Quindi, se davvero vogliamo l’ultimo dispositivo uscito sul mercato, e riteniamo che ci serva e ci sia utile, almeno, prima, poniamoci qualche domanda, questa si certamente utile (meglio se preventivamente) a noi stessi ed a tutela della nostra privacy.


-Chiediamoci se i benefici superano i rischi per la privacy e la sicurezza.

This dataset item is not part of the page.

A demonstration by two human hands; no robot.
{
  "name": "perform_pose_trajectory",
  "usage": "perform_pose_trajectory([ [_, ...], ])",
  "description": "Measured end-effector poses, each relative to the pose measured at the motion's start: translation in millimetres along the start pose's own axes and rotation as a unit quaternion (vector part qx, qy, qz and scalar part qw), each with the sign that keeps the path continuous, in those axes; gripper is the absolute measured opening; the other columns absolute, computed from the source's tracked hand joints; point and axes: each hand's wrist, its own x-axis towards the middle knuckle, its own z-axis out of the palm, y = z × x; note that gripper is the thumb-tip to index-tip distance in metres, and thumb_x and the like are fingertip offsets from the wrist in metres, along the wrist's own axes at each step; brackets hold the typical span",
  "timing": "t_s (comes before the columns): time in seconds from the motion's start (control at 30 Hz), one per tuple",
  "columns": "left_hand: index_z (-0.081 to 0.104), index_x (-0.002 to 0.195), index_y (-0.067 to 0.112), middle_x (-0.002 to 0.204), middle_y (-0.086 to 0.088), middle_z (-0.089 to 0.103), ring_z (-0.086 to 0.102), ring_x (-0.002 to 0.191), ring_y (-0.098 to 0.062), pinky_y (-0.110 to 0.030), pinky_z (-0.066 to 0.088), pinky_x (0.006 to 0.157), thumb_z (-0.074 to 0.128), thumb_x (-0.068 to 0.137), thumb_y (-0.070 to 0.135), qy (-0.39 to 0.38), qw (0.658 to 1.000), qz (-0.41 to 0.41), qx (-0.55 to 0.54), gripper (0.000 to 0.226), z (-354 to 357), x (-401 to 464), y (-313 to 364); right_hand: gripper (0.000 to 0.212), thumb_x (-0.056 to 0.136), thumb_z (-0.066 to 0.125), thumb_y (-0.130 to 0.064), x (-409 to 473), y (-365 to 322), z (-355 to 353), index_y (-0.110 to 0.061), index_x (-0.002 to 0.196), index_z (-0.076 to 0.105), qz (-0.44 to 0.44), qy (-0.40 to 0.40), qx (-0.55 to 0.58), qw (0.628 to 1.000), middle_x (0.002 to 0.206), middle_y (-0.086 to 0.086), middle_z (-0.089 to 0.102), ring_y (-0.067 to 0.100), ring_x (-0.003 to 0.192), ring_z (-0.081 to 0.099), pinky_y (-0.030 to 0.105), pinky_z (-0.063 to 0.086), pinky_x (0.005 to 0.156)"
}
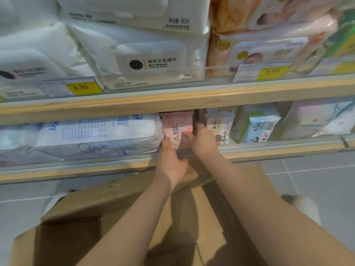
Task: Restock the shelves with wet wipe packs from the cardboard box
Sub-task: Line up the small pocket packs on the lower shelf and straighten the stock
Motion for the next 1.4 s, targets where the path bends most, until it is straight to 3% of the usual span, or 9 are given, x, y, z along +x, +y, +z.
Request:
perform_pose_trajectory([
  [0.23,0.012,0.150,0.012,0.154,-0.004,0.024,0.023,0.141,-0.020,-0.029,0.024,0.110,0.058,0.086,0.009,-0.005,1.000,-0.003,0.029,0.079,0,7,1,0.034,0.100,0.042,-0.026,9,1,13,0.004,0.101,0.060,0.013,-0.013,0.009,1.000,0.095,0.020,0.064,0.028,0.080,0.054,0.027,0.033,0.066],
  [0.4,0.019,0.147,0.010,0.149,-0.007,0.032,0.029,0.137,-0.021,-0.024,0.026,0.105,0.057,0.088,0.013,-0.004,0.998,0.025,0.060,0.070,-8,-4,10,0.026,0.097,0.047,-0.025,-2,-4,-4,0.000,0.099,0.056,0.016,-0.046,-0.009,0.999,0.096,0.017,0.062,0.028,0.083,0.053,0.027,0.033,0.067],
  [0.57,0.027,0.145,0.010,0.144,-0.008,0.039,0.034,0.133,-0.021,-0.027,0.028,0.107,0.054,0.091,0.015,0.002,0.992,0.080,0.097,0.061,-34,-33,26,0.036,0.095,0.050,-0.023,-41,-15,-51,-0.002,0.125,0.053,-0.026,-0.059,-0.036,0.997,0.119,0.015,0.061,0.031,0.110,0.057,0.030,0.043,0.081],
  [0.8,0.036,0.141,0.018,0.140,-0.003,0.043,0.041,0.127,-0.019,-0.030,0.032,0.105,0.053,0.091,0.022,0.019,0.975,0.185,0.124,0.053,-70,-81,82,0.047,0.094,0.054,-0.024,-100,-42,-144,-0.011,0.137,0.045,-0.068,-0.015,-0.089,0.994,0.132,0.011,0.056,0.024,0.119,0.054,0.025,0.040,0.088],
  [1.0,0.033,0.142,0.027,0.143,0.010,0.037,0.035,0.131,-0.009,-0.026,0.031,0.105,0.055,0.091,0.027,0.040,0.926,0.349,0.138,0.056,-86,-109,154,0.052,0.092,0.058,-0.026,-135,-48,-229,-0.016,0.140,0.041,-0.111,0.059,-0.137,0.982,0.140,0.003,0.049,0.019,0.127,0.047,0.029,0.038,0.102],
  [1.1,0.031,0.142,0.031,0.143,0.014,0.033,0.030,0.131,-0.005,-0.022,0.027,0.104,0.054,0.091,0.030,0.059,0.872,0.449,0.186,0.056,-92,-111,199,0.058,0.090,0.062,-0.026,-140,-44,-267,-0.021,0.142,0.036,-0.145,0.113,-0.163,0.969,0.143,0.000,0.044,0.017,0.131,0.040,0.029,0.033,0.107],
  [1.2,0.034,0.142,0.029,0.144,0.008,0.034,0.027,0.135,-0.010,-0.030,0.023,0.112,0.060,0.087,0.032,0.121,0.815,0.511,0.244,0.060,-92,-99,245,0.070,0.086,0.066,-0.029,-129,-42,-299,-0.021,0.145,0.029,-0.191,0.180,-0.225,0.938,0.148,-0.001,0.035,0.018,0.136,0.030,0.029,0.027,0.110],
  [1.3,0.028,0.144,0.030,0.145,-0.003,0.033,0.028,0.135,-0.022,-0.041,0.021,0.113,0.059,0.086,0.041,0.175,0.784,0.489,0.341,0.067,-85,-72,282,0.084,0.081,0.071,-0.031,-104,-45,-325,-0.019,0.148,0.022,-0.214,0.262,-0.301,0.891,0.153,0.001,0.026,0.023,0.140,0.023,0.034,0.022,0.114],
  [1.4,0.033,0.137,0.030,0.123,-0.006,0.053,0.049,0.114,-0.027,-0.039,0.038,0.090,0.049,0.086,0.060,0.186,0.794,0.397,0.422,0.061,-75,-49,304,0.097,0.075,0.074,-0.037,-70,-54,-337,-0.023,0.149,0.014,-0.182,0.285,-0.373,0.864,0.154,0.004,0.022,0.031,0.140,0.019,0.045,0.019,0.116],
])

-Chi ci fornisce il dispositivo? Sono conosciuti e forniscono un supporto adeguato?
-Hanno una informativa sulla privacy facile da comprendere e chiara?
-Come usano e proteggono i nostri dati?
-Se possibile, cercare un dispositivo con una piattaforma aperta, non limitata ad un solo servizio. Che sia in grado di caricare i dati su un server di nostra scelta.
Alle volte una semplice e banale ricerca su Google del tipo “[il tuo nome del dispositivo] è sicuro?” Perché cerchiamo sempre colori, caratteristiche, prezzo. Ma quasi mai ci occupiamo di verificare se – per caso – i ricercatori di sicurezza e gli utenti hanno già sperimentato quel dispositivo e rinvenuto problemi (spesso gravi) proprio in materia di dati.